Leader charismatique du groupe de rock Têtes Raides, Christian Olivier cultive l’éclectisme. L’artiste montgeronnais navigue entre sons, images et mots avec la même énergie depuis plus de 40 ans.
Sa musique, Christian Olivier, 61 ans, la vit depuis 1984. Au départ, lui et son groupe Red Ted (le groupe prend le nom de Têtes Raides en 1987) se produisent d’abord dans les cafés de Montgeron et de Vigneux-sur-Seine.
Le 18 avril 1986 marque un tournant : un concert dans la salle des fêtes de Montgeron leur permet de financer leur premier 45 tours. « On a fait 400 entrées payantes en inondant la ville de Montgeron de visuels. Après cette date, le succès est venu progressivement », se souvient le chanteur. Légèrement nostalgique de cette période, il poursuit : « À Montgeron, je suis un citoyen comme un autre.
Pourquoi pas dans le futur refaire une belle soirée dans cette ville que je connais si bien et qui nous a vu débuter ? »
Le succès grandit et le premier disque du groupe « Not dead but bien raides » sort en 1989. Au fur et à mesure des sorties d’albums (« Les Oiseaux » en 1992, « Fleur de yeux » en 1993), le groupe change de style, et sa musique devient plus festive. Les concerts s’agrémentent désormais de trapézistes, de danseurs et de comédiens. En 2000, c’est l’explosion avec « Gratte poil », vendu à 230 mille exemplaires. Après ce carton, le groupe produit six albums supplémentaires et commence à enchaîner les tournées avec parfois plus de 200 dates par an. Il se produit dans des lieux emblématiques de la scène
parisienne comme la Cigale, l’Olympia, le Zénith de Paris ou encore le Bataclan. « On n’a jamais vraiment eu de soutien médiatique. Notre seul soutien médiatique, c’est le public », raconte Christian Olivier.
Un style inclassable
Au fil des années, le groupe passe de six à huit musiciens et forge son identité : une écriture poétique, un style inclassable, une énergie brute. Cuivre, violoncelle, guitare… Têtes Raides mélangent les genres avec liberté. « Au départ, nous étions un groupe de musique punk et électrique, puis notre musique a pris un tournant plus rock et chanson française », rappelle Christian Olivier. Créatif complet, l’artiste a suivi des cours de graphisme à l’école Estienne. Il réalise tous les visuels de Têtes Raides, via le collectif Les Chats Pelés qu’il a cofondé avec Lionel Le Néouanic en 1985.
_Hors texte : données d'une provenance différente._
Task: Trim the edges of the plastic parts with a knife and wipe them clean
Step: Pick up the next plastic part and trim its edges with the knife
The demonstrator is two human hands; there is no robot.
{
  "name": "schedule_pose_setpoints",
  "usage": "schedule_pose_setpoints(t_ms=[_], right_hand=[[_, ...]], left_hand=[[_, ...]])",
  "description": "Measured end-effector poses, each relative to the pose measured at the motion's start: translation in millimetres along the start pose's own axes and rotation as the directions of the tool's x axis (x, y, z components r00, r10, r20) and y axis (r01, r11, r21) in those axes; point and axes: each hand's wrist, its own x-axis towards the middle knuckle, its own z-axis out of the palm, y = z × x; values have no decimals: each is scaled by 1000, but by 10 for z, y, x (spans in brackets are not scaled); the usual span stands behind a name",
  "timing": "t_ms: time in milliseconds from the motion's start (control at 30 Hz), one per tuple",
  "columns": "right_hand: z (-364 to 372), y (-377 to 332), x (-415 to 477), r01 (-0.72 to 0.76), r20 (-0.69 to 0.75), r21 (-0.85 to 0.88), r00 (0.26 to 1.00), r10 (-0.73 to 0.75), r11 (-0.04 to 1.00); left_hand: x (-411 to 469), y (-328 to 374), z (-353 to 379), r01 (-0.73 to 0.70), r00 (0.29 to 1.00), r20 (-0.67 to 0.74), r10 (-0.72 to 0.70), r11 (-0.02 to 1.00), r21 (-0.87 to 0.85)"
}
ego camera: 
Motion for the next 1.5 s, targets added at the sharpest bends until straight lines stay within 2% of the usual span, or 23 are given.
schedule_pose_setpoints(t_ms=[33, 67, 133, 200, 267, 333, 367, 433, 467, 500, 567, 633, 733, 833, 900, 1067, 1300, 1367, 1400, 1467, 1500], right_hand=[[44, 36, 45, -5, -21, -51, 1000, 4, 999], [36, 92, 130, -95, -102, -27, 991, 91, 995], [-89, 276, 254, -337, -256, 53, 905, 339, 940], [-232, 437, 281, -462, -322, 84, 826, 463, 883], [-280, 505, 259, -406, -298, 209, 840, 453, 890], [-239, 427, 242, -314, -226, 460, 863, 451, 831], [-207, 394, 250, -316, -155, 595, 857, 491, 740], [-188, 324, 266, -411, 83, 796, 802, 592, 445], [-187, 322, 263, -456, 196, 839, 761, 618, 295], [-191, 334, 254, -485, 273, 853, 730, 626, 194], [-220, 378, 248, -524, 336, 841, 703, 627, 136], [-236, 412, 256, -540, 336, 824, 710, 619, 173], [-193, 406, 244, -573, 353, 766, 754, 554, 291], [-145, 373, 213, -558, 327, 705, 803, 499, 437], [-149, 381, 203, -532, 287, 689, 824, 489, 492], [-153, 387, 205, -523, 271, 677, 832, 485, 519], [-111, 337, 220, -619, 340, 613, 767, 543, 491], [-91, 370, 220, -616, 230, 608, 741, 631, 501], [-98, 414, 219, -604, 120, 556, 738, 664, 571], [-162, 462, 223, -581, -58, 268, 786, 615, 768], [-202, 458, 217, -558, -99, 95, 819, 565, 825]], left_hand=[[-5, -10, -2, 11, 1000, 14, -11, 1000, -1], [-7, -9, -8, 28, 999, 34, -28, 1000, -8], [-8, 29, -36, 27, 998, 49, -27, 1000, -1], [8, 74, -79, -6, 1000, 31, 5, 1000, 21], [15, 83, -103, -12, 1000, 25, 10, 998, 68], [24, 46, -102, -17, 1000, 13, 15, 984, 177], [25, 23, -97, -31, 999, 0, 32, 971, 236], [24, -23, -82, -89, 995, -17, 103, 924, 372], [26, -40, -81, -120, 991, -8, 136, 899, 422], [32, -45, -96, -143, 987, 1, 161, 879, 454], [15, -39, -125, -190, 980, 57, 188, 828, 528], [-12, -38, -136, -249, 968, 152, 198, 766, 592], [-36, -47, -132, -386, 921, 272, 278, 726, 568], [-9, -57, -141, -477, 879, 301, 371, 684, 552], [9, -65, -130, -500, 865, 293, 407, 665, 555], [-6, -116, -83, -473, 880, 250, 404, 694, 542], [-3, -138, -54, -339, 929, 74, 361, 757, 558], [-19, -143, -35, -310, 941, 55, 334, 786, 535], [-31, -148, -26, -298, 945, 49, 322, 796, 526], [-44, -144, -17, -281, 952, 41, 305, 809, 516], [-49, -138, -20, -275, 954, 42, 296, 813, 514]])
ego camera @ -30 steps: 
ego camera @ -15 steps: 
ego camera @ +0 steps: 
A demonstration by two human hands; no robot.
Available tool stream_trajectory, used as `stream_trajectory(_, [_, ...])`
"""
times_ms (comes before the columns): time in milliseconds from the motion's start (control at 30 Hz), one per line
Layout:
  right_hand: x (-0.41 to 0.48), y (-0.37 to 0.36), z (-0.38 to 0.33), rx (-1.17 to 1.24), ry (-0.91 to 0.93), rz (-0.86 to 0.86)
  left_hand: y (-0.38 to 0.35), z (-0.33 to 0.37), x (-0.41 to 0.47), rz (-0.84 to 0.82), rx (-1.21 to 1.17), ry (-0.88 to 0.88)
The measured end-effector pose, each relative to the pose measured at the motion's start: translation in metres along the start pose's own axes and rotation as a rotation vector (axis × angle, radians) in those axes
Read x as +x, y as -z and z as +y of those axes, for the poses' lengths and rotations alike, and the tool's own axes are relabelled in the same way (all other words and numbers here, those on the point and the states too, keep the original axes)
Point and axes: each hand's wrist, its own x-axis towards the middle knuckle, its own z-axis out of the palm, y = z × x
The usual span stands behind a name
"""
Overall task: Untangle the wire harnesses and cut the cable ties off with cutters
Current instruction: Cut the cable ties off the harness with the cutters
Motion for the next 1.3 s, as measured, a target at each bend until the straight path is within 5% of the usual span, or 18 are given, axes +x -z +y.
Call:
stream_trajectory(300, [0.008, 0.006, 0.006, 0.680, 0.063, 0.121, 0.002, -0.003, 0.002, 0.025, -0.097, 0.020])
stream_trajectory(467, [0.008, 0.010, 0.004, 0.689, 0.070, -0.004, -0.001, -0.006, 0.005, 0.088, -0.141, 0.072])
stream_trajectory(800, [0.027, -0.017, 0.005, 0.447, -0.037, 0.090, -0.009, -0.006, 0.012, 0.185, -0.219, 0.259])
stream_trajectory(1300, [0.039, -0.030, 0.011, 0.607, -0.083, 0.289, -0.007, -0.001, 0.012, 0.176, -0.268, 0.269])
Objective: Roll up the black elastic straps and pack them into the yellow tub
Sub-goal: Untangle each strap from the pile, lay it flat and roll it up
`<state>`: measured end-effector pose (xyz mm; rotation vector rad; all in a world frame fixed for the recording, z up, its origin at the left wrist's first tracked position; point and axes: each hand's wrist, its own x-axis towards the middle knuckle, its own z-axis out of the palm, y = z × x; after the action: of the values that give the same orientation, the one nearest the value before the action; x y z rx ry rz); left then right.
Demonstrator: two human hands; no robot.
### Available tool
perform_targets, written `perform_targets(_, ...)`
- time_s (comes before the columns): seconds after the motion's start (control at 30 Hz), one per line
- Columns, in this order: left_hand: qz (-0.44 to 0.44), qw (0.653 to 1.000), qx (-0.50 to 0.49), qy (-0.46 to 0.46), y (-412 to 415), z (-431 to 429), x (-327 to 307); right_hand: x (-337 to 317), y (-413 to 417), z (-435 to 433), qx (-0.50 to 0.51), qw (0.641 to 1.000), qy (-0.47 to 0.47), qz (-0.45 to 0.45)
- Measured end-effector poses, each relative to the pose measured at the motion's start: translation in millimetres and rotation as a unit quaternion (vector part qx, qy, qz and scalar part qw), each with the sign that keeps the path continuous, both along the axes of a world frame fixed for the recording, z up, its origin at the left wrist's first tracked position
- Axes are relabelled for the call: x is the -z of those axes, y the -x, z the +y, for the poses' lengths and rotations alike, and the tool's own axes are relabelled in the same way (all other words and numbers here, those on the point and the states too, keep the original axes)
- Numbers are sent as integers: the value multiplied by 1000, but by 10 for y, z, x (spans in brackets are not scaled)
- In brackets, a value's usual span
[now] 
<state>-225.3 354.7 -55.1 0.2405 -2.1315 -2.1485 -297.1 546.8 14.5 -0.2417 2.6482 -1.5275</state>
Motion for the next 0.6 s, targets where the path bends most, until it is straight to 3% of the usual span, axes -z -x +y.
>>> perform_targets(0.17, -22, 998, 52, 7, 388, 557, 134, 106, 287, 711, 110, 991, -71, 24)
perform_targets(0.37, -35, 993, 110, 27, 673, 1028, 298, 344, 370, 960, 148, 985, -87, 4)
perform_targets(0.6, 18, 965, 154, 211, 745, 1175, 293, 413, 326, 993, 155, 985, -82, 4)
C’est aussi lui qui rédige les textes et compose pour le groupe. Poète dans l’âme, il puise son inspiration entre autres chez Boris Vian, Desnos ou les surréalistes. « Je trouve que les mots sont aussi forts que les notes. Ils forment un tout avec l’image et le son », explique Christian Olivier. Engagé de longue date dans la défense de l’égalité et des droits fondamentaux, le groupe Têtes Raides porte des textes qui évoquent une réalité parfois difficile. Leurs titres les plus connus sont Ginette qui célèbre les thèmes de liberté et d’évasion ou encore l’Iditenté qui aborde des thèmes de lutte pour l’identité individuelle et les injustices sociales.
La scène comme fil conducteur
Depuis 2016, Christian Olivier mène aussi une carrière solo. Il alterne désormais les concerts en son nom et avec le groupe Têtes Raides. Il a sorti cinq albums solo et a notamment réalisé un spectacle avec Yolande Moreau autour de jacques Prévert. En 2023, il a mis en musique plusieurs poètes russes. L’inspiration semble toujours être au rendez-vous pour l’artiste qui aime travailler sur le rêve et l’imaginaire : « Je m’inspire de ce qui est beau et fait du bien. Ce qui me fait continuer à jouer, c’est de partager nos créations avec le public. La scène est un terrain de jeu singulier. Un concert est quelque chose d’unique : ces moments privilégiés font partie de ma vie.»
Aujourd’hui encore, les concerts de Têtes Raides réunissent toutes les générations. Les fidèles de la première heure côtoient les enfants des fans. Christian Olivier poursuit : « Depuis les années 80, la société a basculé, que ce soit au niveau des nouvelles technologies qui ont tout envahi ou avec les rapports entre les gens qui se sont durcis. Notre but c’est de redonner une énergie, un regard différent et d’apporter de la joie. »
Le groupe ne compte pas s’arrêter en si bon chemin. Il est à retrouver au théâtre Déjazet, du 15 au 31 janvier 2026 pour une série de concerts.